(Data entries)
============================================================

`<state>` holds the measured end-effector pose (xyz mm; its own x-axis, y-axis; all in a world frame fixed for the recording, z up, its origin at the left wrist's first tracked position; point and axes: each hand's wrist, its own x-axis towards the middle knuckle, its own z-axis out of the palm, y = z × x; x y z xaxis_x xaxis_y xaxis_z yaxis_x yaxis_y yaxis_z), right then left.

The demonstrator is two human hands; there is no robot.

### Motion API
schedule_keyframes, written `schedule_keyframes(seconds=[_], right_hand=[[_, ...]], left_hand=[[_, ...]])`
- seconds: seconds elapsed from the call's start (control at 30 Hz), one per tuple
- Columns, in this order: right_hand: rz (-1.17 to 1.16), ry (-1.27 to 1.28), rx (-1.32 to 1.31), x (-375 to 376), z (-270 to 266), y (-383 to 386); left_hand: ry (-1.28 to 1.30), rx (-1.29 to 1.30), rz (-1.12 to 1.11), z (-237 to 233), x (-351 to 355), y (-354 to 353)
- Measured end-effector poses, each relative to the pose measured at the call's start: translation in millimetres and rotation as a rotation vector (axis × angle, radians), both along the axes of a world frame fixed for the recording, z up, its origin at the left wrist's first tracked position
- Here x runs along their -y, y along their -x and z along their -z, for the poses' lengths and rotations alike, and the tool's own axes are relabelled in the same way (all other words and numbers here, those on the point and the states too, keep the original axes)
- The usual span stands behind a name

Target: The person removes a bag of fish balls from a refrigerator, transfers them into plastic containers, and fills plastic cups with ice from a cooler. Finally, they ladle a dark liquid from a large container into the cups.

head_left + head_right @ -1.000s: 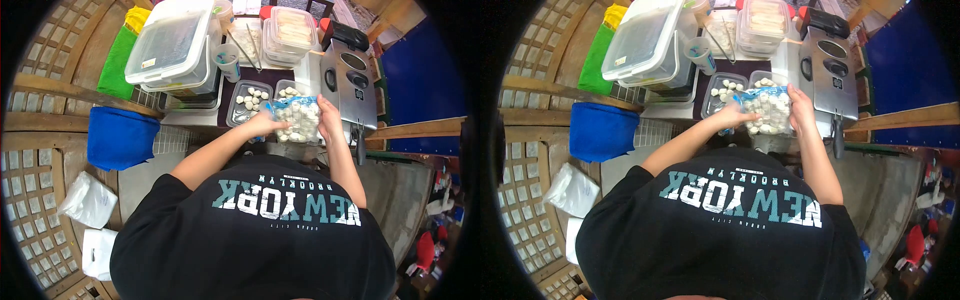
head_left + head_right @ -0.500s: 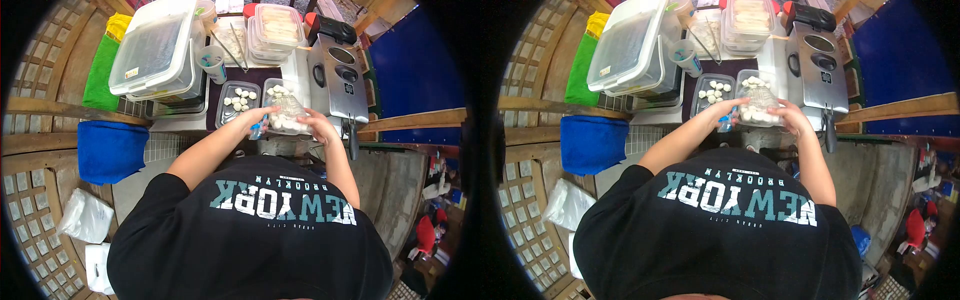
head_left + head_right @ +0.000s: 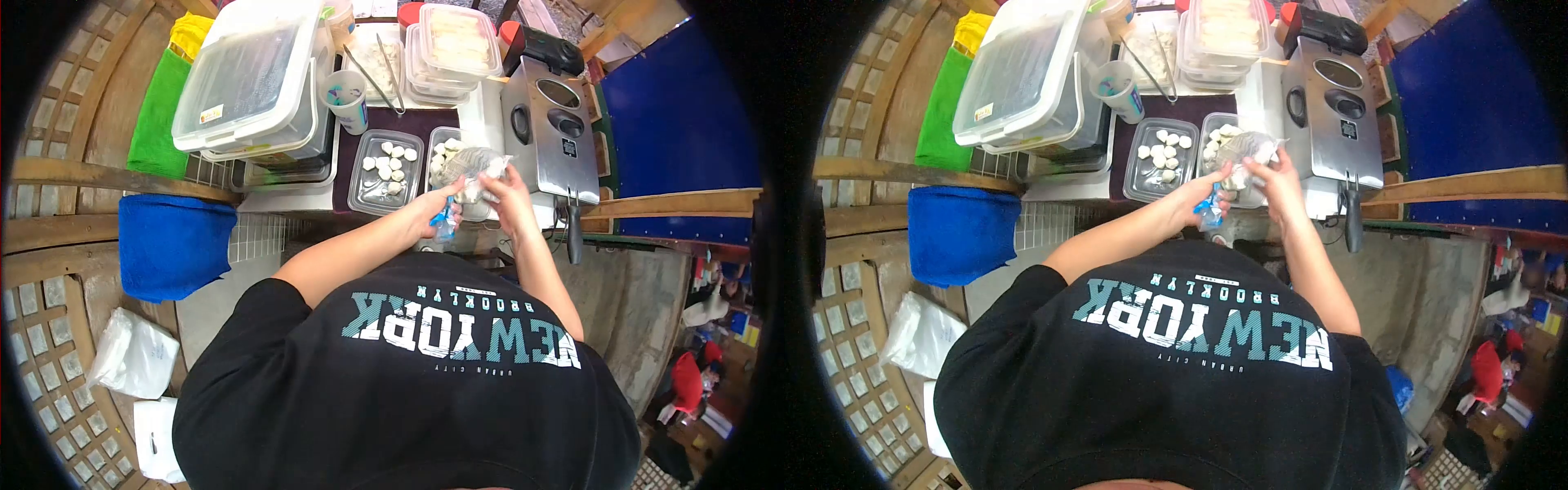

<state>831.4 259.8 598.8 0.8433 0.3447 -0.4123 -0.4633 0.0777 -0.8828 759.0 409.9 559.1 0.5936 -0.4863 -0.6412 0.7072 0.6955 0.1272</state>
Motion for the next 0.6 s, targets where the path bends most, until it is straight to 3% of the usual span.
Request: schedule_keyframes(seconds=[0.07, 0.13, 0.27, 0.3, 0.6], right_hand=[[-0.053, 0.176, -0.031, -13, -24, 20], [-0.113, 0.240, 0.024, -7, -11, 11], [-0.203, 0.310, 0.098, -4, -15, 3], [-0.234, 0.363, 0.130, -2, -22, 1], [-0.296, 0.591, 0.227, -4, -48, -3]], left_hand=[[-0.130, -0.013, 0.035, -4, 6, 2], [-0.256, -0.008, 0.105, -14, 6, 5], [-0.107, 0.116, 0.317, -13, -20, 7], [-0.177, 0.161, 0.405, -17, -26, 8], [-0.178, 0.202, 0.345, -19, -24, 29]])
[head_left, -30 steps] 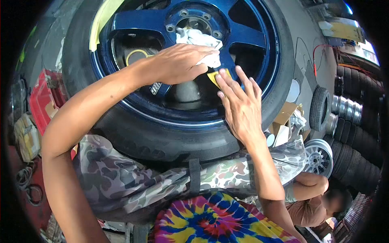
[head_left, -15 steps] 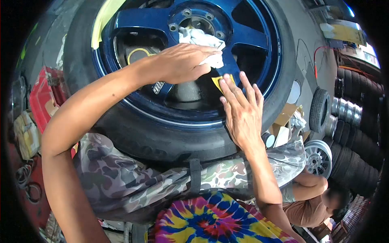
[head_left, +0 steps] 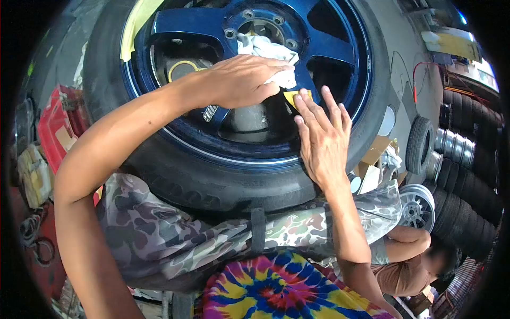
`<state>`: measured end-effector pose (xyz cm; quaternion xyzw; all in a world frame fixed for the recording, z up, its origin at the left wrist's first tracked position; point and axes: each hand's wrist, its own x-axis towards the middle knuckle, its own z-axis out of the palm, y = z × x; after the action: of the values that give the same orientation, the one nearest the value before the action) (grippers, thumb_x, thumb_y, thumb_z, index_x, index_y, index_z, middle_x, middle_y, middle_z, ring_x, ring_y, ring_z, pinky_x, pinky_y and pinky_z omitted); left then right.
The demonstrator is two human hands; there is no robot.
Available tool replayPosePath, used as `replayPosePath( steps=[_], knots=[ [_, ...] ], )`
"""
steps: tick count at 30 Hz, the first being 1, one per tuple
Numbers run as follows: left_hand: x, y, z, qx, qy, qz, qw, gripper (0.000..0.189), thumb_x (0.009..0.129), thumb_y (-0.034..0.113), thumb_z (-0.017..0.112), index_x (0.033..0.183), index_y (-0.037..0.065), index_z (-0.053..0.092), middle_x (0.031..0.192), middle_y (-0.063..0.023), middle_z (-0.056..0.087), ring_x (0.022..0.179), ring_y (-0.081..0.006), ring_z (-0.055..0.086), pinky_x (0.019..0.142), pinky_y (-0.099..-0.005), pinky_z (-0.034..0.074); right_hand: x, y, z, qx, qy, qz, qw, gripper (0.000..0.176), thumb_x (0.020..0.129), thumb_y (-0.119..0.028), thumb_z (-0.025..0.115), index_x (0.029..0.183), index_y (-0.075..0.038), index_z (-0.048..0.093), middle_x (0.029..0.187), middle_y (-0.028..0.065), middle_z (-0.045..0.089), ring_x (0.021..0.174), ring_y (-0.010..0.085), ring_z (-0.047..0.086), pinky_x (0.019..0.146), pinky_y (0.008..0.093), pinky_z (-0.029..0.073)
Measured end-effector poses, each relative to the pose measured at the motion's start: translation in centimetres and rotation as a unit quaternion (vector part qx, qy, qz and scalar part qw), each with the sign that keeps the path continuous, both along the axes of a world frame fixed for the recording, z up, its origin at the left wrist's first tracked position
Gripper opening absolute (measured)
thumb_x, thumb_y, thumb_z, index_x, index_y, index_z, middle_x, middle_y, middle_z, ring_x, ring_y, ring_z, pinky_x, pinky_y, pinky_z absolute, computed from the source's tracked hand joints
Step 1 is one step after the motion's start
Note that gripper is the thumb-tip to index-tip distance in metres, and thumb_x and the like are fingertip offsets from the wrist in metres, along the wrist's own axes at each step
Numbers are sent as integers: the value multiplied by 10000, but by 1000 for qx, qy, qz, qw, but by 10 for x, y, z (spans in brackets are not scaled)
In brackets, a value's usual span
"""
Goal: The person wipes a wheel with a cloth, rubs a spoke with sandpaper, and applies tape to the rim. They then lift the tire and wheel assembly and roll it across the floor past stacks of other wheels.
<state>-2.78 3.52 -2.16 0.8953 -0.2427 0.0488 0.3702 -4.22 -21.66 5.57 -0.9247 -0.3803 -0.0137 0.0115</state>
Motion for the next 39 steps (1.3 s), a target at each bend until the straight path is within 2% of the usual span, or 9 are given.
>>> replayPosePath(
  steps=[3,5,7,17,19,31,33,37,39],
  knots=[
    [5,3,-1,15,40,-24,999,587,974,163,509,1528,-31,518,1570,-236,535,1458,-362,512,1266,-444,338,-12,-4,-5,11,31,-1,999,407,1083,-198,566,1479,-150,648,1511,45,637,1535,326,418,1254,538,262],
    [4,-1,-7,5,32,-22,999,580,970,156,504,1513,-47,527,1554,-245,547,1454,-371,513,1263,-438,345,-8,-10,-1,16,31,12,999,394,1052,-223,623,1431,-138,687,1520,43,632,1547,302,403,1265,556,232],
    [2,0,-6,-4,-31,0,1000,520,1005,202,488,1420,-89,603,1486,-278,598,1367,-396,599,1199,-460,424,-1,-5,-3,28,17,-2,999,398,1052,-220,622,1436,-135,683,1516,45,636,1548,304,401,1268,556,228],
    [5,1,-5,-9,-9,-15,1000,524,1012,209,478,1435,-78,593,1500,-270,589,1389,-390,578,1212,-463,408,-15,-2,-6,35,45,-7,998,402,1060,-216,611,1453,-149,667,1514,34,638,1551,307,393,1272,570,210],
    [1,-1,-5,-5,-7,-12,1000,530,1011,212,479,1443,-76,585,1510,-268,580,1397,-386,571,1214,-464,404,-7,-3,1,18,26,-1,1000,394,1097,-204,545,1472,-159,657,1515,47,638,1556,309,396,1278,544,220],
    [1,1,1,-15,14,-21,1000,540,1006,220,487,1452,-72,577,1519,-264,573,1398,-386,570,1215,-460,404,-16,0,-3,34,58,-14,998,382,1065,-220,603,1426,-129,686,1514,40,639,1551,328,392,1274,570,214],
    [1,2,3,20,40,-17,999,583,978,150,491,1536,-16,515,1595,-226,511,1468,-354,506,1262,-458,344,-6,-2,0,35,38,-5,999,395,1062,-223,606,1436,-122,681,1524,42,631,1562,324,377,1273,580,211],
    [4,2,1,29,59,-24,998,594,980,157,484,1544,-27,501,1605,-230,498,1481,-363,488,1273,-457,330,-11,5,-8,40,46,-17,998,384,1066,-216,593,1427,-124,690,1529,32,626,1564,323,369,1265,584,225],
    [-1,0,-3,18,24,-14,999,556,996,182,483,1501,-42,541,1563,-246,536,1444,-376,526,1247,-464,363,-9,3,-6,23,45,-15,999,392,1089,-199,559,1464,-136,658,1548,35,608,1561,323,379,1277,549,217]
  ],
)
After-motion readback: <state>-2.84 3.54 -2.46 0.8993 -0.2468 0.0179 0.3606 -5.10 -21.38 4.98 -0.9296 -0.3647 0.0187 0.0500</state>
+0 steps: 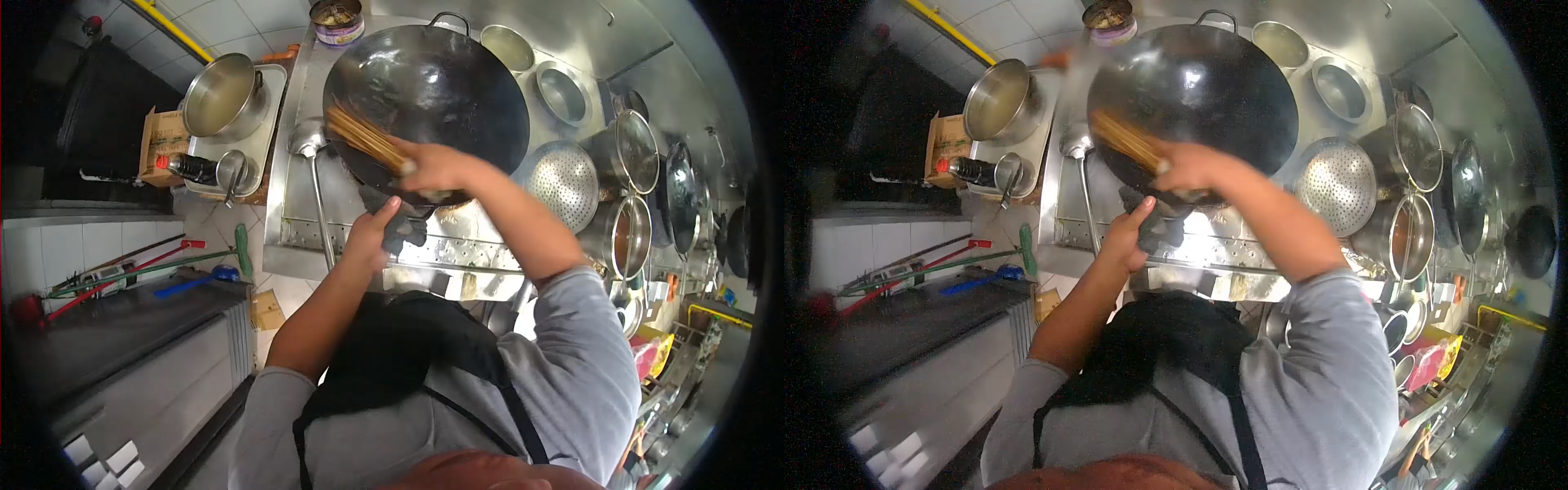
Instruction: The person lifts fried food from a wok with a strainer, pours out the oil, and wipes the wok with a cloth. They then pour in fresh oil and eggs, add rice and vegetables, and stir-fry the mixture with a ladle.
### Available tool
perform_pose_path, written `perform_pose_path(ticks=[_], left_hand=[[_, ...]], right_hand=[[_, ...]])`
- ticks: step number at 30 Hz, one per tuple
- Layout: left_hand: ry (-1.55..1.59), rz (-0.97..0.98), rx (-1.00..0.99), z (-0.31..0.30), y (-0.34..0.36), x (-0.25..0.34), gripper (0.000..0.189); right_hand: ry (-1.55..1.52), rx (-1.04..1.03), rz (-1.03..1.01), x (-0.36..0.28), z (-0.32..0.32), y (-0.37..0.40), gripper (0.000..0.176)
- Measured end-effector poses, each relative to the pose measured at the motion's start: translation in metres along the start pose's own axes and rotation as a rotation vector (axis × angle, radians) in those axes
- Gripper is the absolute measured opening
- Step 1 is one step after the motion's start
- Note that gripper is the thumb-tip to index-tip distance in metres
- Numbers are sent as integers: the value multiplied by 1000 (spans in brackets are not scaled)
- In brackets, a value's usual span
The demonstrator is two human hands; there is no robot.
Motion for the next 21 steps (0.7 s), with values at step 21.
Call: perform_pose_path(ticks=[21], left_hand=[[-732,95,-29,-230,106,8,29]], right_hand=[[-116,1118,658,-4,283,198,82]])
Point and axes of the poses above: each hand's wrist, its own y-axis away from the middle knuckle, its own z-axis out of the palm, x = y × z, the point moved 2 cm from there along -y, towards the middle knuckle, and after that the axes turned 15 degrees about -z, right-handed, at the moved point
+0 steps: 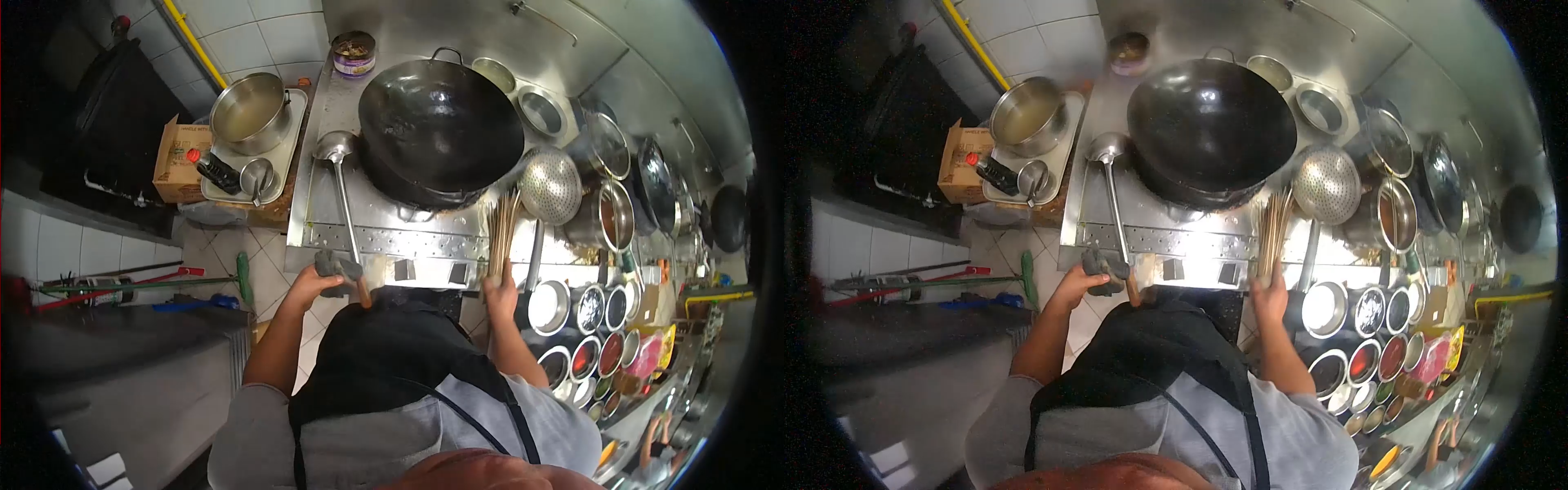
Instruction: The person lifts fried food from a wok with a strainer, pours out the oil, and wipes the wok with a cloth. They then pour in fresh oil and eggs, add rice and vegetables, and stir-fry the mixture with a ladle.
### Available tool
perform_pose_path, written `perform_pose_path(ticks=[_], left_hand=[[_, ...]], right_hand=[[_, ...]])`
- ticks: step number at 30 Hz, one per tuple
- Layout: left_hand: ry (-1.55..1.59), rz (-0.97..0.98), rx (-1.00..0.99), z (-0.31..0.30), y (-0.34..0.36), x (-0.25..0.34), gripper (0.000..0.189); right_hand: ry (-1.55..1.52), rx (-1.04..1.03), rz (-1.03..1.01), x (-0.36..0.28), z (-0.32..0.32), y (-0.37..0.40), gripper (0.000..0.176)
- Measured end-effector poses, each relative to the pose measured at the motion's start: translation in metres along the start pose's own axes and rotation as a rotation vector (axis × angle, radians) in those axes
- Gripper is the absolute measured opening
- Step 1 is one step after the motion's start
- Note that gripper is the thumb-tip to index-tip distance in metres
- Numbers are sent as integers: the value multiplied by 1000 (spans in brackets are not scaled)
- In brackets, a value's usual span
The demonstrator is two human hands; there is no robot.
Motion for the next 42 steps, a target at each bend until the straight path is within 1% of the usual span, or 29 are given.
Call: perform_pose_path(ticks=[1,2,4,5,7,8,10,11,12,14,16,17,18,20,21,23,24,26,27,29,31,33,34,35,36,38,39,40,42], left_hand=[[-56,-32,110,-10,-7,-9,35],[-75,-38,100,-18,-17,-20,35],[-696,37,574,-37,-29,-27,48],[-876,25,785,-24,-16,-10,61],[-917,71,825,-25,-16,-9,64],[-944,117,869,-27,-15,-11,66],[-954,123,870,-26,-14,-18,67],[-949,104,847,-27,-13,-19,68],[-942,90,827,-27,-13,-18,69],[-886,157,849,-32,-9,-27,68],[-833,236,869,-30,-1,-26,68],[-841,285,876,-26,7,-24,67],[-847,326,879,-22,14,-23,66],[-831,384,827,-21,20,-27,59],[-896,381,773,-20,21,-31,55],[-975,409,651,-13,12,-37,51],[-967,395,699,-14,9,-42,47],[-997,408,790,-16,2,-49,42],[-988,397,772,-19,0,-48,42],[-987,393,763,-20,2,-46,39],[-1002,413,737,-21,1,-44,38],[-1042,403,731,-21,4,-42,38],[-1049,417,716,-19,6,-40,38],[-1061,400,722,-15,7,-36,39],[-1075,378,733,-15,8,-35,39],[-1060,376,733,-16,5,-37,40],[-1069,362,745,-15,6,-36,40],[-1077,350,757,-13,6,-35,39],[-1060,348,769,-9,3,-31,37]], right_hand=[[73,-55,64,0,0,-12,80],[144,-113,131,1,0,-22,79],[274,-84,129,44,25,-40,66],[266,-83,144,35,28,-36,66],[440,61,-141,-16,28,-27,53],[373,59,-335,-39,42,-25,43],[195,-148,-485,-86,100,-21,34],[73,-324,-478,-122,119,-18,36],[171,-500,-435,-159,139,-20,42],[316,-618,-478,-186,190,-25,49],[351,-690,-472,-195,217,-22,47],[389,-745,-447,-200,228,-24,38],[380,-737,-450,-199,240,-25,38],[235,-466,-241,-185,259,-24,32],[235,-462,-224,-187,248,-21,32],[-106,-436,-171,-193,196,-19,30],[-116,-409,-303,-183,189,-14,30],[-121,-384,-420,-187,121,7,25],[-105,-348,-388,-182,92,14,25],[-399,-250,-388,-168,40,34,27],[-434,-89,-286,-150,-18,47,38],[-700,84,-61,-131,-71,50,47],[-511,230,-122,-118,-101,53,50],[-452,443,-330,-89,-120,48,49],[-558,342,167,-99,-168,57,48],[-171,393,103,-42,-223,53,47],[-40,385,198,-58,-257,55,46],[167,367,205,-9,-273,43,43],[345,194,244,14,-310,23,41]])
Point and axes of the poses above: each hand's wrist, its own y-axis away from the middle knuckle, its own z-axis out of the palm, x = y × z, the point moved 2 cm from there along -y, towards the middle knuckle, and after that the axes turned 15 degrees about -z, right-handed, at the moved point
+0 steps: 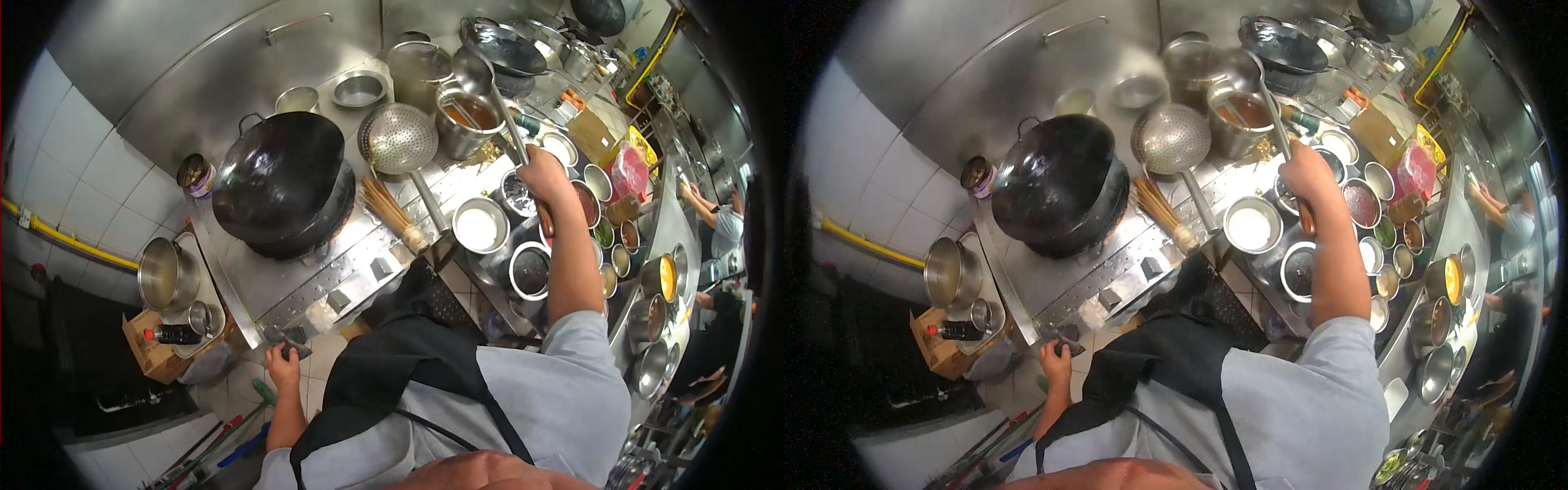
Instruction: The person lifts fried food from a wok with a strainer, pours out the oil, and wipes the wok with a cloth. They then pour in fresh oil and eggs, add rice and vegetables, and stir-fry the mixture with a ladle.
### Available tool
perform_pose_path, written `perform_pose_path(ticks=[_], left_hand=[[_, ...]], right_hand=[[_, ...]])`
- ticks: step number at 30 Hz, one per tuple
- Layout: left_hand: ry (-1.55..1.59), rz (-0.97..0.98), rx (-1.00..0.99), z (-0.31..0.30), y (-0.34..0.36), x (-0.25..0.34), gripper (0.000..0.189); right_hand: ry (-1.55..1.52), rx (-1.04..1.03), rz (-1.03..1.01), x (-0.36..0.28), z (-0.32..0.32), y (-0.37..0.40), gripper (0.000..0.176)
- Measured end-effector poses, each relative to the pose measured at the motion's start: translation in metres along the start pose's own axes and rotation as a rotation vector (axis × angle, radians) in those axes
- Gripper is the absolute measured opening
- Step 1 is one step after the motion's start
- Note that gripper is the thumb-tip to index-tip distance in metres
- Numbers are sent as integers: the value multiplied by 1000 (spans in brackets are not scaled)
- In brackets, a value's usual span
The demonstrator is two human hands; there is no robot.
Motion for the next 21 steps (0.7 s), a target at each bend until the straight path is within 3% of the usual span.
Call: perform_pose_path(ticks=[4,10,13,18,21], left_hand=[[-4,-125,-81,-1,-4,8,35],[-81,-50,243,3,24,30,36],[-52,-119,318,8,38,41,37],[-98,-191,340,17,53,48,36],[-78,-239,307,27,56,41,35]], right_hand=[[128,-125,29,45,19,-57,33],[126,-303,-62,83,25,-100,22],[-657,-274,223,105,22,-101,17],[-951,-219,296,121,10,-76,18],[-1020,-180,194,133,5,-68,16]])
Point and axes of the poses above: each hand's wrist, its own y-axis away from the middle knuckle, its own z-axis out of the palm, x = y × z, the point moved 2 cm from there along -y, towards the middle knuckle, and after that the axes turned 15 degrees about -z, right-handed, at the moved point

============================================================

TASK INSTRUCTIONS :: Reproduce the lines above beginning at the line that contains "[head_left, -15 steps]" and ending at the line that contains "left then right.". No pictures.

RESPONSE TO THE EXERCISE ::
[head_left, -15 steps] 
[head_left, +0 steps] 
`<state>`: measured end-effector pose (xyz cm; quaternion xyzw; all in a world frame fixed for the recording, z up, its origin at the left wrist's first tracked position; point and axes: each hand's wrist, its own x-axis towards the middle knuckle, its own z-axis out of the palm, y = z × x; after the action: of the values that give the same orientation, the one nearest the value before the action) (grippers, thumb_x, thumb_y, thumb_z, index_x, index_y, index_z, middle_x, middle_y, middle_z, ring_x, ring_y, ring_z, pinky_x, pinky_y and pinky_z omitted); left then right.

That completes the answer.